───── MATERIAL FOR THIS TASK

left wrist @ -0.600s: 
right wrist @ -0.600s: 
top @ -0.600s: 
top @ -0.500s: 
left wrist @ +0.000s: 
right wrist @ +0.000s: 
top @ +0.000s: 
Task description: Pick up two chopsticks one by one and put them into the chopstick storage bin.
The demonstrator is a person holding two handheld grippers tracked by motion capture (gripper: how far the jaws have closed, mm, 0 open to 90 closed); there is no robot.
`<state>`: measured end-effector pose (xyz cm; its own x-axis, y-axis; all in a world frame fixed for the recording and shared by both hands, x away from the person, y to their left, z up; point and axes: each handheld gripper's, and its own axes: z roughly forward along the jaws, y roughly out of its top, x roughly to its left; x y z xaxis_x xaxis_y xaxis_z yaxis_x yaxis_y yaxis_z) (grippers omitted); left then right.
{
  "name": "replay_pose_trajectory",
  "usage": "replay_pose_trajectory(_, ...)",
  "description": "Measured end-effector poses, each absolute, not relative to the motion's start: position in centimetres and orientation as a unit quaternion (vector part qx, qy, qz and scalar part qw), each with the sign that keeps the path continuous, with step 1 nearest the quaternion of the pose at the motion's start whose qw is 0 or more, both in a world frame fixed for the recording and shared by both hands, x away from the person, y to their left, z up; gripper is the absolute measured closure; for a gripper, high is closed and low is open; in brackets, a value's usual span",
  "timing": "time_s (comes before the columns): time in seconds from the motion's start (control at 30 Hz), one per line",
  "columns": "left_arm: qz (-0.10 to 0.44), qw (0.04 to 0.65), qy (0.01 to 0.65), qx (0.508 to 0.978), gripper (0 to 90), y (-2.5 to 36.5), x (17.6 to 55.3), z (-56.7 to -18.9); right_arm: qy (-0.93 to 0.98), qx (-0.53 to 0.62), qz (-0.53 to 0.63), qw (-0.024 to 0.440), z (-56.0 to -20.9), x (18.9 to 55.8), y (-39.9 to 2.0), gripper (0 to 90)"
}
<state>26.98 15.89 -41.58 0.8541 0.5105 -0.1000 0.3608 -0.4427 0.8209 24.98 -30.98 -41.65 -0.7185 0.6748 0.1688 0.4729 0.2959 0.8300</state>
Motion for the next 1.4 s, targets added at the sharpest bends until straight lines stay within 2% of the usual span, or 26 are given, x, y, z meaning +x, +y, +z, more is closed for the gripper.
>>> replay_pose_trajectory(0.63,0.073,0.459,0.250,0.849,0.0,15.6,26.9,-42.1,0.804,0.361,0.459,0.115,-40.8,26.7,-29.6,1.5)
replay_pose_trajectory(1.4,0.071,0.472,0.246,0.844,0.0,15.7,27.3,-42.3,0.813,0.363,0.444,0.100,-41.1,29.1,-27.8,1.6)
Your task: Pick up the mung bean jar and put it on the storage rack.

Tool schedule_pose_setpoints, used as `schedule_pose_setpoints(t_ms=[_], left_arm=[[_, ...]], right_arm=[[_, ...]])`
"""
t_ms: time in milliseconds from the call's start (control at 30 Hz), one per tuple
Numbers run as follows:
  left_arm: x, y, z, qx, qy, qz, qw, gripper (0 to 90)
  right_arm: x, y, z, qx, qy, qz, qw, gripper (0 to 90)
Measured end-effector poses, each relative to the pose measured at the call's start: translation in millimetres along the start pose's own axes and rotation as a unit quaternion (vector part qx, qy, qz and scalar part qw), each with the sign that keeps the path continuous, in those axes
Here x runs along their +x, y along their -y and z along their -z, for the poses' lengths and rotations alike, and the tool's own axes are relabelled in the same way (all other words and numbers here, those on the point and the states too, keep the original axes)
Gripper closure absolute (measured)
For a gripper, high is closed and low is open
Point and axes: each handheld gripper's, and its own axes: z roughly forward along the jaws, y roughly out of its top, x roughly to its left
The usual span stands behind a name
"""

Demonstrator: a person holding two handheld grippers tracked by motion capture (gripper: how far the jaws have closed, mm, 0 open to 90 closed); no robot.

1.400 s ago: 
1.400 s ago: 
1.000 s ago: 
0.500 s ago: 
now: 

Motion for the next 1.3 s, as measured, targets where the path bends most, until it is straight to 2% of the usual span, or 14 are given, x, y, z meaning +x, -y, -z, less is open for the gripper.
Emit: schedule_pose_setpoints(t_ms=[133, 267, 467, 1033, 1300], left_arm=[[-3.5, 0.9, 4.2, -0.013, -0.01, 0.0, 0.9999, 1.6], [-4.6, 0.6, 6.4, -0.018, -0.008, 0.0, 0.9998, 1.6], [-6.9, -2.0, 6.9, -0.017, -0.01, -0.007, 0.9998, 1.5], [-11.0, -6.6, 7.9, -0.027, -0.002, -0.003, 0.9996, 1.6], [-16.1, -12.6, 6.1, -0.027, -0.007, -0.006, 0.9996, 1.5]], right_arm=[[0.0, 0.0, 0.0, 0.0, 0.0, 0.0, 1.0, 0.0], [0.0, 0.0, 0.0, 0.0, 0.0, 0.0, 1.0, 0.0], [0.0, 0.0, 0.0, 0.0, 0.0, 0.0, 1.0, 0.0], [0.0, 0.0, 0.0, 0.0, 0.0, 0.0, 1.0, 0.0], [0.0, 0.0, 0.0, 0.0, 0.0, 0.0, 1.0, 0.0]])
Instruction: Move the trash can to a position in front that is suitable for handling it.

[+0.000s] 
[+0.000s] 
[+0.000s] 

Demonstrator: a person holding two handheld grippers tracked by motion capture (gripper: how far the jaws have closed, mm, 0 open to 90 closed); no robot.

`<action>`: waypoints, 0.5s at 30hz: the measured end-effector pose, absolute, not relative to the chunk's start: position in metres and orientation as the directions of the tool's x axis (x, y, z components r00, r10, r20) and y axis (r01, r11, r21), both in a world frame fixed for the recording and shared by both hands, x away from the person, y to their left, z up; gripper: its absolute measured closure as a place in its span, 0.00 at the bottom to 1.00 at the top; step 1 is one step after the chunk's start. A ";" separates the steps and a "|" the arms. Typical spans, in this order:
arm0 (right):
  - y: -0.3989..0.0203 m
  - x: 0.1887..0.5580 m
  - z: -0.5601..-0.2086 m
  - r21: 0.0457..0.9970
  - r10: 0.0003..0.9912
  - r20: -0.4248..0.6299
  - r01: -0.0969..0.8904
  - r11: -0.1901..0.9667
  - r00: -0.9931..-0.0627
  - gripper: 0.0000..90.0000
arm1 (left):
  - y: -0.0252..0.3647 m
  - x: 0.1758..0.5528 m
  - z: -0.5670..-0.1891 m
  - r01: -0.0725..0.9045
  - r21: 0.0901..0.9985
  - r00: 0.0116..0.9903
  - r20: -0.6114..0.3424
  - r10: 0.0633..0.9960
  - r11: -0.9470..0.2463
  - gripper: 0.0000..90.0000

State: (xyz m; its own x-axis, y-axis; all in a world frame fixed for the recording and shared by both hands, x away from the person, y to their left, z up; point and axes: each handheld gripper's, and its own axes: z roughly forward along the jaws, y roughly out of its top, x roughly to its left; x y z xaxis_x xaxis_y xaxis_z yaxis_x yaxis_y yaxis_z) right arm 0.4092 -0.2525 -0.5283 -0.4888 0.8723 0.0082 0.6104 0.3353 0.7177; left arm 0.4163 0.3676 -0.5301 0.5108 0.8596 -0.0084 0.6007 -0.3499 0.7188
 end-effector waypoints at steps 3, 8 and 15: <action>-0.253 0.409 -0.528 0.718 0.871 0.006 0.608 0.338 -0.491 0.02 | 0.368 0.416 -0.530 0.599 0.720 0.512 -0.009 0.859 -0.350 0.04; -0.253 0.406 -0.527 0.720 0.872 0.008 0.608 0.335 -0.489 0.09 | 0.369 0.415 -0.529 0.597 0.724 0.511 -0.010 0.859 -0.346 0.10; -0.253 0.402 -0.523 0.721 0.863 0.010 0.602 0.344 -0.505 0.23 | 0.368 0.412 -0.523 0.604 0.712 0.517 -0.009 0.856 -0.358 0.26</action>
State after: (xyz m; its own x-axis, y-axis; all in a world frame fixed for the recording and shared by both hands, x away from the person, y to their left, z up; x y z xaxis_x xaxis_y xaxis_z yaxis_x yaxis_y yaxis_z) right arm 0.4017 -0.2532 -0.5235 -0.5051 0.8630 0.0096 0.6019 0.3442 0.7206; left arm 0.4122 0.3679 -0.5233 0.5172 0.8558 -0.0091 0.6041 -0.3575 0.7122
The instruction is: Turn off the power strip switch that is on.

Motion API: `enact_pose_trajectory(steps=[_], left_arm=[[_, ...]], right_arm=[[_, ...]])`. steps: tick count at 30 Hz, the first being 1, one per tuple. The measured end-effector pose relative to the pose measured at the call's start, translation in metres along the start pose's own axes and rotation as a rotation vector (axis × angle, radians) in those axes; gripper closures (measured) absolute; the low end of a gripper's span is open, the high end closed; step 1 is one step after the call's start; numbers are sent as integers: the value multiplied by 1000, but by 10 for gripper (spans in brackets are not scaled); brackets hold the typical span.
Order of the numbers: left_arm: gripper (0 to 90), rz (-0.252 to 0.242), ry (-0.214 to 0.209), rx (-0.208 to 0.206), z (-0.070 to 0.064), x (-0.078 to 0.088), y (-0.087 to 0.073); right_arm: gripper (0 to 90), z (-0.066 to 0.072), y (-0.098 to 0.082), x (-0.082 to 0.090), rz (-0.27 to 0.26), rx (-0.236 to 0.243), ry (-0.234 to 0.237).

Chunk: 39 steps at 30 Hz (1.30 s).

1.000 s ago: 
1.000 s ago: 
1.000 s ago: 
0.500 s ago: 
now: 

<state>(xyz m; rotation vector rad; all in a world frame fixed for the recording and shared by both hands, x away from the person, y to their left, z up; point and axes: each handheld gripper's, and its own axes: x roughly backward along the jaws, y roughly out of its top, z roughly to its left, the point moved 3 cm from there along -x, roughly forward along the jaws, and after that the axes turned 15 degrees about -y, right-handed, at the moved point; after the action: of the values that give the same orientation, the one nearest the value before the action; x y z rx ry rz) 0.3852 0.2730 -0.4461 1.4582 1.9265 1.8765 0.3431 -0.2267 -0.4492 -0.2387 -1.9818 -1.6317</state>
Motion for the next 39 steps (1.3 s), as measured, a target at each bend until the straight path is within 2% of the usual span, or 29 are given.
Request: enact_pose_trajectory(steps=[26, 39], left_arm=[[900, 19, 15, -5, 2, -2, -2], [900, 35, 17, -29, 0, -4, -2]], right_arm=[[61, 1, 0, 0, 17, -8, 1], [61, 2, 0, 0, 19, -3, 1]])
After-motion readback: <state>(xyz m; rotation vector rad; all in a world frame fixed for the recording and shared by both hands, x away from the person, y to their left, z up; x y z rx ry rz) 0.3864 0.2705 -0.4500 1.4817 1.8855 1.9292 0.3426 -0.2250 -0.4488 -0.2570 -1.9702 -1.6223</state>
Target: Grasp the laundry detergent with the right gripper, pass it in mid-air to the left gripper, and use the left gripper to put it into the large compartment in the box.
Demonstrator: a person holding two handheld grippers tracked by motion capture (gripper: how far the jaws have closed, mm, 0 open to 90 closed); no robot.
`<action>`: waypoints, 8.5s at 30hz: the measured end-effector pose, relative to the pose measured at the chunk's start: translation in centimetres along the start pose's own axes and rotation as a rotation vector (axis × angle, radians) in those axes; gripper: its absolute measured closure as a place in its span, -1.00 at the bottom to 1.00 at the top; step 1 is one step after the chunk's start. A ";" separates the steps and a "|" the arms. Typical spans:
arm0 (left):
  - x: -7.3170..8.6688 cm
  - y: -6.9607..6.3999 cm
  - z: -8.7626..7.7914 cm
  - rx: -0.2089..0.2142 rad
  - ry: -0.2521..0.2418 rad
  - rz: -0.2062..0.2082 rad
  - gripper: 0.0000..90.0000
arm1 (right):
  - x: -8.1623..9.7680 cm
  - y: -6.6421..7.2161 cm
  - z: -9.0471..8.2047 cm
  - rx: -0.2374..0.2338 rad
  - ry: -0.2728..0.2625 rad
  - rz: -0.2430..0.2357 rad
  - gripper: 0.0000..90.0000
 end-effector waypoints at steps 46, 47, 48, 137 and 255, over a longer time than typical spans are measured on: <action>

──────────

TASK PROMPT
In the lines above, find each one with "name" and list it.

OUTPUT OF THE EXERCISE
  "name": "replay_pose_trajectory",
The usual span stands behind a name

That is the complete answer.